European resumes resume their activities

In his latest edition of his survey on venture capital sentiment among 107 European investors, Chausson summarized some positive news for the founders: European venture capitalists are back after the ups and downs of the post-Covid environment. But with the vital warning that everything has been replaced in the procedure and that situations are less biased in favor of the founders than in the last decade.

Almost the entire budget now says they are open to new transactions, which is a refreshing replacement after things froze a little in March and April, when partners faced portfolio emergencies and waited differently to see what the world would look like in a few months In particular, one hundred percent of respondents in the UK said they accepted a new offer. The speed of investment is also increasing, with an average budget of about five weeks between transactions, which is likely to be quite close to the frantic speed observed in 2019.

That said, the objectives have been replaced during this period. A slight majority of investors in general said they had replaced the characteristics with those that value the founders; it’s not surprising, however, endurance and agility were the two main points that stood out.

On the economic front, the top investors reported that two months of restored profit expansion provided them with sufficient convenience in terms of a company’s ability to safeguard. Therefore, depending on the effects of locks in various countries, many corporations deserve to be already on their way to their past trajectories. However, some corporations experiencing seasonal herbal slowdowns during the summer may have more difficulty demonstrating this kind of expanding recovery and may stay out until seasonality resumes.

What worries many founders most is that the replenishment in the evaluation criteria means that more VCs are looking for profitability much earlier. It is complicated even in smart times with new companies, so it remains one of the biggest systemic upheavals that amateur founders will face, as expansion occurs at the expense of profitability (in the short term). U.S. investors have a tendency to have a more beneficial view in this direction and, in fact, this is a fear for European founders who cannot seamlessly access the U.S. financing market position. company activity.

He is also concerned about the founders that several venture capitalists have begun to use sliced equity circulars as a way to reduce investor risk. This has perverse effects on companies because even when a circular is closed, founders will have to worry about crossing milestones to actually get all the capital, which can create a downward spiral of making short-term suboptimal options possible at the expense of more time. price creation deadline. Investment. For example, the founders would possibly decide to reduce burns by postponing the hiring of key executives who would eventually produce an external price for the company. This is unfortunate and, in fact, it is a negative trend to see in Europe compared to the United States, where sliced tours are much less unusual in maximum fundraisers.

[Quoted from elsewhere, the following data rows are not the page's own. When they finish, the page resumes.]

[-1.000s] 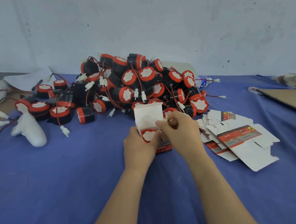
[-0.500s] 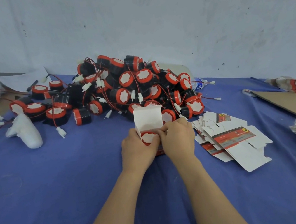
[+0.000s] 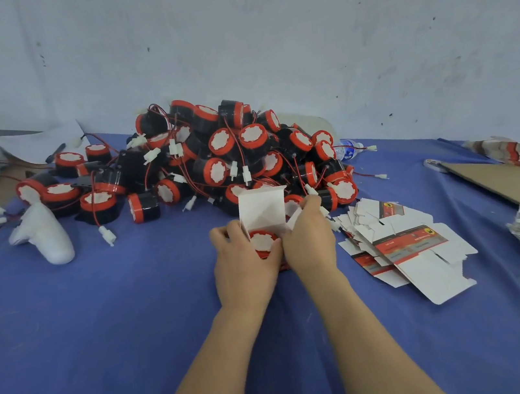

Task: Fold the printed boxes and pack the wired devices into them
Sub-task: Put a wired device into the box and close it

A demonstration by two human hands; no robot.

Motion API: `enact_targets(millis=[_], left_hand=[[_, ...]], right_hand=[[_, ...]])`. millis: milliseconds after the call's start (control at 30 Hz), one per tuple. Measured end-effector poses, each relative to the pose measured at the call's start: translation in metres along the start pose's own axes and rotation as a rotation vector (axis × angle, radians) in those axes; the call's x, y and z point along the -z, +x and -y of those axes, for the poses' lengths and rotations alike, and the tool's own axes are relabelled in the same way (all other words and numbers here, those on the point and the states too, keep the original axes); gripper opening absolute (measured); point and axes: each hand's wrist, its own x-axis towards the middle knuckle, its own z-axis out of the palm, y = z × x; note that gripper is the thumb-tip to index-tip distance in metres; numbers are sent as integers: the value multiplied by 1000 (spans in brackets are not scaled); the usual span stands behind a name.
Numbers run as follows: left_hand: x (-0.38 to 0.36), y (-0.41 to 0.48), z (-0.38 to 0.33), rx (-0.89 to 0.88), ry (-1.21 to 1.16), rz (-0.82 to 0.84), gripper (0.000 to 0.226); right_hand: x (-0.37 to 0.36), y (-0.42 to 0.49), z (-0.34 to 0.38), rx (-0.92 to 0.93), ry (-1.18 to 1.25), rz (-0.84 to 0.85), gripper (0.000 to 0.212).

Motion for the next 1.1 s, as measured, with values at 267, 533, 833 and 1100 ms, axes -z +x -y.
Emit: enact_targets(millis=[267,533,833,1100], left_hand=[[7,10,6,45,-218,61,47],[13,12,5,101,-679,203,17],[13,15,15,19,-473,167,35],[16,12,18,-149,-193,289,38]], right_hand=[[6,-9,-22,250,198,188,20],[3,-8,-29,-61,529,246,43],[8,-9,-36,183,452,336,35],[17,-6,-49,123,507,516,41]])
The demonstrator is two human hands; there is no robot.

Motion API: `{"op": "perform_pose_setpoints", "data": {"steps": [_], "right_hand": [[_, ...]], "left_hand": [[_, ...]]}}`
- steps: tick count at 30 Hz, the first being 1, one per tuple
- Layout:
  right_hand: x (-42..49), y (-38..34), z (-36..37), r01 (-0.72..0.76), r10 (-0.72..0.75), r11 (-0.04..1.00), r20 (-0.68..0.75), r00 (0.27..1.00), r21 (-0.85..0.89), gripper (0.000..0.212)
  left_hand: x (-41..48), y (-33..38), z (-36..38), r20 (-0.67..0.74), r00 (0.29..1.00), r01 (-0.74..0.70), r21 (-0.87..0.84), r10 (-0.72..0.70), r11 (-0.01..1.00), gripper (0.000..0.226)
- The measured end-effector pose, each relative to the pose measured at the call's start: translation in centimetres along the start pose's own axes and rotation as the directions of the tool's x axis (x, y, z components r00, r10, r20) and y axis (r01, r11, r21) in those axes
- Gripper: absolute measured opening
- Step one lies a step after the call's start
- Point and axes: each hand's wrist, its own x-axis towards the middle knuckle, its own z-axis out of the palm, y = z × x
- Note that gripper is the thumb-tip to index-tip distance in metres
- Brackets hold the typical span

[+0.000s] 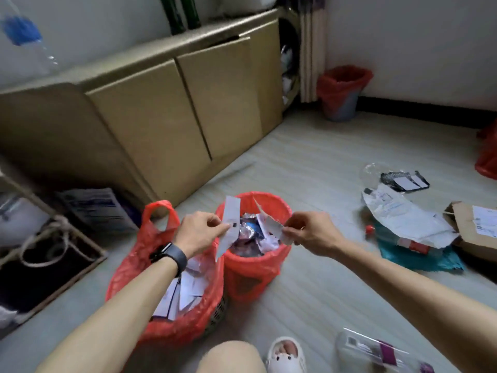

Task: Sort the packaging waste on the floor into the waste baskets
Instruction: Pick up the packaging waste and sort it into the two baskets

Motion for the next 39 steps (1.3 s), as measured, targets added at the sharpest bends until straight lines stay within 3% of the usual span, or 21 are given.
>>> {"op": "perform_pose_setpoints", "data": {"steps": [3, 8, 12, 13, 16, 20, 22, 27, 31, 34, 39], "right_hand": [[0.8, -3.5, 4.8, 0.046, -0.040, 0.997, 0.090, 0.995, -0.066, 0.013], [0.1, -6.4, 12.8, 0.093, -0.071, 0.992, 0.237, 0.969, -0.083, 0.014], [-0.4, -7.2, 17.7, 0.035, -0.046, 0.999, 0.320, 0.946, 0.041, 0.031], [-0.6, -7.1, 18.5, 0.022, -0.036, 0.999, 0.340, 0.940, 0.045, 0.041], [-1.3, -5.7, 19.9, 0.174, -0.126, 0.976, 0.313, 0.941, -0.130, 0.049], [-2.9, -3.5, 20.0, 0.329, -0.217, 0.871, 0.316, 0.924, -0.364, 0.056], [-3.5, -2.3, 19.3, 0.326, -0.190, 0.862, 0.348, 0.918, -0.389, 0.062], [-3.4, 0.8, 14.2, 0.238, -0.090, 0.879, 0.346, 0.934, -0.414, 0.056], [-2.8, 3.5, 6.7, 0.061, 0.056, 0.867, 0.217, 0.974, -0.495, 0.048], [-3.6, 7.0, 0.8, -0.090, 0.190, 0.837, 0.133, 0.973, -0.540, 0.044], [-7.3, 13.3, -6.3, -0.296, 0.414, 0.763, 0.082, 0.907, -0.575, 0.042]], "left_hand": [[-3.5, -7.2, -1.8, -0.080, 0.976, 0.200, -0.047, -0.203, 0.979, 0.029], [-8.6, -16.1, -0.8, -0.024, 0.882, 0.467, -0.084, -0.470, 0.880, 0.027], [-10.4, -17.6, 0.9, 0.000, 0.845, 0.525, -0.195, -0.535, 0.829, 0.010], [-10.6, -17.6, 1.5, 0.012, 0.840, 0.533, -0.202, -0.542, 0.822, 0.018], [-11.0, -17.7, 3.1, 0.077, 0.843, 0.538, -0.117, -0.533, 0.834, 0.046], [-11.1, -16.5, 4.3, 0.154, 0.842, 0.515, 0.058, -0.518, 0.855, 0.056], [-11.1, -15.4, 4.9, 0.140, 0.864, 0.470, 0.117, -0.483, 0.875, 0.051], [-9.6, -11.1, 5.5, 0.120, 0.941, 0.299, 0.139, -0.316, 0.944, 0.045], [-6.7, -4.3, 7.0, 0.132, 0.991, 0.020, 0.050, -0.027, 0.999, 0.040], [-4.1, 2.5, 8.1, 0.250, 0.948, -0.213, 0.031, 0.199, 0.977, 0.041], [-1.6, 14.0, 12.2, 0.547, 0.776, -0.453, 0.137, 0.314, 0.881, 0.046]]}}
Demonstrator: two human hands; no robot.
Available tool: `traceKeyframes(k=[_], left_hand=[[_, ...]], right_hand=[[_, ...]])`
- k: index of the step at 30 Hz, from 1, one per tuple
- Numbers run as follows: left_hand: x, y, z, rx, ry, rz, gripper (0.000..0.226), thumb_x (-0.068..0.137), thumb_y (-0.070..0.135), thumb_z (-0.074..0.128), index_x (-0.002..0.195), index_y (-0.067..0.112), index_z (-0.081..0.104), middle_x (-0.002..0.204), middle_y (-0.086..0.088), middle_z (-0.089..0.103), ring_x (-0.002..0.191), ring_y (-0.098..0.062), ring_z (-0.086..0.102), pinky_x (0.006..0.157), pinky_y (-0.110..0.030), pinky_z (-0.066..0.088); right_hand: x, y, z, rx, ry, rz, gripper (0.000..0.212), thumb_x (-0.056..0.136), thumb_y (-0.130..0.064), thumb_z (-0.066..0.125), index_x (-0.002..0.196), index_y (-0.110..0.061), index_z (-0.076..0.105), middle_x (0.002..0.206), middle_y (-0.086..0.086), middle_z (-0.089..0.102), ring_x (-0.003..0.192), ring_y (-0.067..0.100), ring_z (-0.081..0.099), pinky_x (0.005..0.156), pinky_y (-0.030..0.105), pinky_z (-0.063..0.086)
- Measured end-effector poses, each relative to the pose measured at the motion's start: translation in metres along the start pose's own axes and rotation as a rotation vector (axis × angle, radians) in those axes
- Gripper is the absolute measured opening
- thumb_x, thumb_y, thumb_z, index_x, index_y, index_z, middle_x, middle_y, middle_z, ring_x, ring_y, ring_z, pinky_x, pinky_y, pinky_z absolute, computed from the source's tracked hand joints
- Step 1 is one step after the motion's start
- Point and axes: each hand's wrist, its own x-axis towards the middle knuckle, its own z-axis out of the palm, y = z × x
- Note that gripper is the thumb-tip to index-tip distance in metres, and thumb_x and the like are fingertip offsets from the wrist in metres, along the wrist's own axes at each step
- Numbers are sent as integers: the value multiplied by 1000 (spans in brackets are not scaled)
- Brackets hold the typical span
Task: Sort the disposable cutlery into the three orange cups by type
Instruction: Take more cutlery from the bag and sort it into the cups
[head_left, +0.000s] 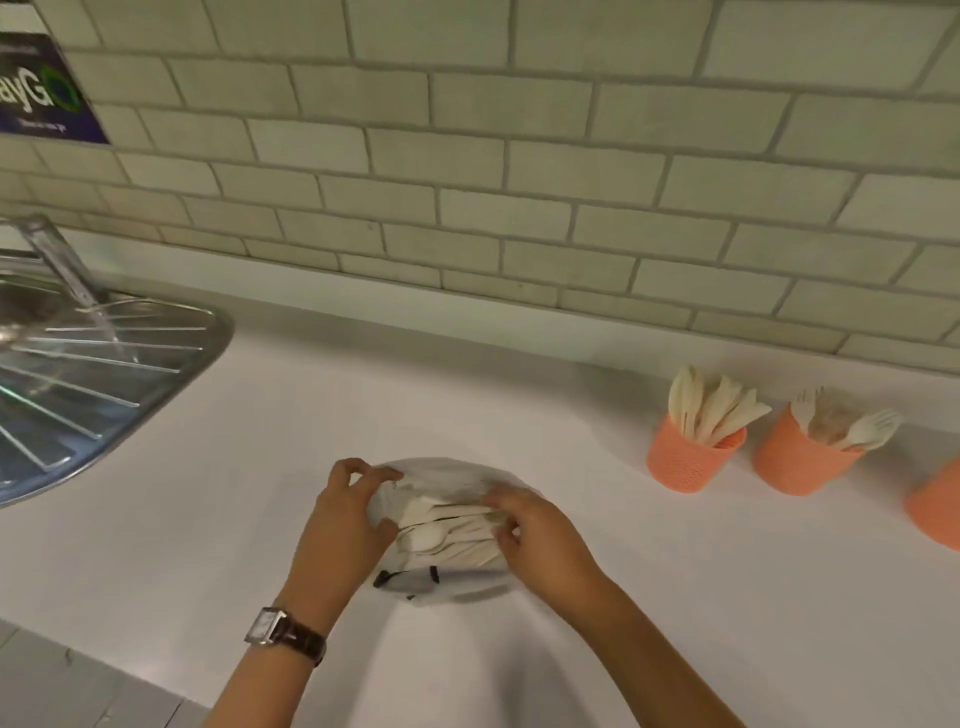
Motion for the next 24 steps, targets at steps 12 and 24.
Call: traceKeyframes(k=[12, 24], left_hand=[[67, -26, -29, 129, -263, 444, 84, 75, 1, 50, 144, 37, 19, 144, 10, 23, 91, -13, 53, 55, -9, 30], [79, -40, -17, -48, -366, 463, 84, 77, 1, 47, 146, 36, 15, 146, 14, 24, 97, -9, 49, 64, -5, 33]], right_hand=[[18, -44, 23, -291, 111, 266, 107, 78, -19, 70, 148, -31, -10, 144, -2, 42, 116, 22, 55, 86, 25, 44], [82, -24, 51, -463, -105, 330, 41, 85, -8, 55, 125, -7, 48, 127, 12, 54, 115, 26, 53, 95, 32, 43]])
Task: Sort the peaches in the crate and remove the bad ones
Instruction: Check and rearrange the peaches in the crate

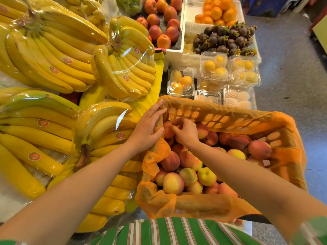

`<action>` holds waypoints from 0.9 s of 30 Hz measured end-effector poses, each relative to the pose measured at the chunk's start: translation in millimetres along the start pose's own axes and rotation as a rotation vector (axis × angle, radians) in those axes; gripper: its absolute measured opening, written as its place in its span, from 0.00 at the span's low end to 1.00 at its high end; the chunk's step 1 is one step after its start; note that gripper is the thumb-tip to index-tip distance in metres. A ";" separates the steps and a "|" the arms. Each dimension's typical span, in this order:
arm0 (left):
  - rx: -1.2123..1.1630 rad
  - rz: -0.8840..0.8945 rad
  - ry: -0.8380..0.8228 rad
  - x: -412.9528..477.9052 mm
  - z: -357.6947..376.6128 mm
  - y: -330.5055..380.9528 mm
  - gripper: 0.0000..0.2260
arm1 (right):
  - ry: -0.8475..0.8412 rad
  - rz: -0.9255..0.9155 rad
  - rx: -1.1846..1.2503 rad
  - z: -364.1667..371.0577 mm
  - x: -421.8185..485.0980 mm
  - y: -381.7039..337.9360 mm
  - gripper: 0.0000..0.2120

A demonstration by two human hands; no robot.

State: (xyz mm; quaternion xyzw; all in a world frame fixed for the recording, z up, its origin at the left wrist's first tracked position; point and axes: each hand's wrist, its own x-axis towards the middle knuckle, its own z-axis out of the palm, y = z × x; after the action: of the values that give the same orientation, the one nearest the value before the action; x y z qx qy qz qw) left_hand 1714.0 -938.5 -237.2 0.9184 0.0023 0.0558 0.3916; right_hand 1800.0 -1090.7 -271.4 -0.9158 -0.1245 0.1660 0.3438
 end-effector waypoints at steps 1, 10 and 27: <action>0.013 -0.003 0.002 0.4 -0.4 -0.2 0.26 | -0.029 -0.028 0.022 -5.0 -2.3 1.6 0.10; 0.279 0.196 0.103 24.8 14.8 44.2 0.14 | -0.222 -0.200 -0.022 -111.3 -39.6 54.1 0.08; 0.509 0.155 -0.754 47.0 152.1 104.4 0.33 | -0.330 -0.150 -0.855 -149.2 -73.4 122.3 0.26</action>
State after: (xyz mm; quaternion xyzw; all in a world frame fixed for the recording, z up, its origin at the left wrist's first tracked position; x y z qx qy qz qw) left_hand 1772.5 -1118.0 -261.9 0.9390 -0.1953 -0.2556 0.1217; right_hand 1805.1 -1293.2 -231.7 -0.9252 -0.3009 0.2180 -0.0778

European founders deserve to be wary of terms with more punitive measures, such as milestone-based tranches. Regardless of the market sentiment, the global start of new businesses is primarily about generating exceptional expansion, so measures that lead to a slightly larger balance at the expense of expansion create a curse for the founders at the next fundraiser. Anything that distracts from expansion becomes problematic, because then hang out again on the next financial circular. If those investors don’t see exceptional expansion, it becomes much harder to reach the next capital increase, so today’s measures can keep a business afloat, but simply “kick” to a deeper upheaval in 12-18 months.

I co-founded Hoxton Ventures, an early-stage European venture capital company founded in London. Prior to that, in the past he was a computer scientist, working at Google and Intel, among others, in

I co-founded Hoxton Ventures, an early-stage European venture capital company founded in London. Before that, in the past I was a computer scientist, working at Google and Intel, among others in Silicon Valley for the first ten years of my career.